Screen Reviews
Kill Butterfly Kill

Kill Butterfly Kill

directed by Godfrey Ho

starring Juliet Chan, Mike Abbot

Neon Eagle Video

In the late ’70s and early ’80s as martial arts movies were starting to lose momentum, so called “Black Movies” rose up to fill the void and push the boundaries of sex, violence, and good taste in the island nation of Taiwan. In 1983, Godfrey Ho, Taiwan/Hong Kong director/producer unleashed Kill Butterfly Kill, a sleazy rape-revenge film that, although tamer than the same type of film being made in Japan or Hong Kong, was still effective. Intentional and accidental moments of surrealism certainly help the film along as it tells the unlikely story of Mei-Ling (Juliet Chan) who is randomly gang raped by a group of mobsters. Some years later she is set up as a mob boss’s mistress and massage parlor madam, but still has vengeance on her mind. A chance encounter with the man who saved her from suicide gives Mei-Ling the ally she needs to take on the mob and get her revenge.

Kill Butterfly Kill is cheap, sleazy, and violent, which are all the film’s strong suits. There’s very little plot to get in the way of the story as Mei-Ling executes various scenarios to ensnare and kill her various attackers. With each new setup, the audience is treated to more detailed flashbacks of her rape, just in case we weren’t certain of her motivations. In the end, Ho’s movie is an often entertaining if disposable bit of exploitation cinema, but like its titular butterfly, this film was destined to take on a new form and have a second life.

Roger Corman, always one for saving a buck, had a talent for finding Eastern European science fiction movies, mining the special effects out of them, then filming new scenes with American actors and creating a whole new movie, fast and cheap. Voyage to the Prehistoric Planet and Voyage to the Planet of Prehistoric Women were both culled from the same Soviet film, Planeta Bur. Years later Godfrey Ho, who shared a lot of the same penchant for cheap exploitation, like Corman, made numerous films by cutting western actors into existing Asian films to create quick cheap films for the American home video market. Ho wasn’t afraid to cannibalize his own films in this process as he did when he cobbled Kill Butterfly Kill into the joyfully bizarro American Commando 6: Kill Butterfly Kill in 1987.

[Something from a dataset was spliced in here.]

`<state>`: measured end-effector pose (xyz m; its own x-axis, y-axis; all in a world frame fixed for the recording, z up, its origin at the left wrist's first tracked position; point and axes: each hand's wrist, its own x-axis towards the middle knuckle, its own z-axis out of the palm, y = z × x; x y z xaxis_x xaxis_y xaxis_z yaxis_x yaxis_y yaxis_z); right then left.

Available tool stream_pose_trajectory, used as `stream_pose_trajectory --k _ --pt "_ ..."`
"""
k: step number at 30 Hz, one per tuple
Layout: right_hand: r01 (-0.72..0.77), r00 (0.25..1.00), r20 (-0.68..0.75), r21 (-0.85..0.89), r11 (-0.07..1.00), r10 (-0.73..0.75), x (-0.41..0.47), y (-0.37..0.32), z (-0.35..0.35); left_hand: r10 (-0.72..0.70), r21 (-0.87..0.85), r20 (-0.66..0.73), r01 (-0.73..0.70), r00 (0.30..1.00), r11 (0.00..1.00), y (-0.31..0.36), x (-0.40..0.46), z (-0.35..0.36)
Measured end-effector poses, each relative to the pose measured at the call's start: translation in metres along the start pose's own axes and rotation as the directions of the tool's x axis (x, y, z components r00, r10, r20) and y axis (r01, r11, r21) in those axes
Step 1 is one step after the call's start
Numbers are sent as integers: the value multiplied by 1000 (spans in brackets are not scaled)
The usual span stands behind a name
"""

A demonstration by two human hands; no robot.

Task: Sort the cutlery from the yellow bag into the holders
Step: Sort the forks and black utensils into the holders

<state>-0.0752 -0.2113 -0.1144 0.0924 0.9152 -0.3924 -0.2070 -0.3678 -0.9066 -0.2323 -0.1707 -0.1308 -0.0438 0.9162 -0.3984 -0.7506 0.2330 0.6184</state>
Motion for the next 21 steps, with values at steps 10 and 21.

Already an odd little film, once Kill Butterfly Kill and its dark, shadowy noir-scape were smashed into the Miami Vice wannabe sun-baked world of the American Commando series, it became one of the weirdest films ever unleashed on an unsuspecting public. The young wise-cracking, Bugle-Boy clad secret agents played by Mike Abbot and Mark Miller are out to get a mafioso don who eluded them years earlier. To aid them, they need the help of another agent, Donna, to help then take down the mob. So with a couple of totally un-convincing telephone call splices, the American Commando story (which is basically people running around a rented mansion shooting guns) is part of the same plot as Kill Butterfly Kill. None of the footage is even close to matching in tone, either visually or thematically, and the finished product must have been like a fever dream trying to make sense of what was going on.

Neon Eagle Video has restored a release of Kill Butterfly Kill on Blu-ray in both the film’s original cut and the bonkers American Commando splice job. For good measure, they also included a third version of the retitled Underground Wife. To help make sense of all of it, there is a cracking audio commentary by Kenneth Brorsson and Paul Fox of the Podcast on Fire Network rounding out an unlikely, but welcome, Blu-ray release.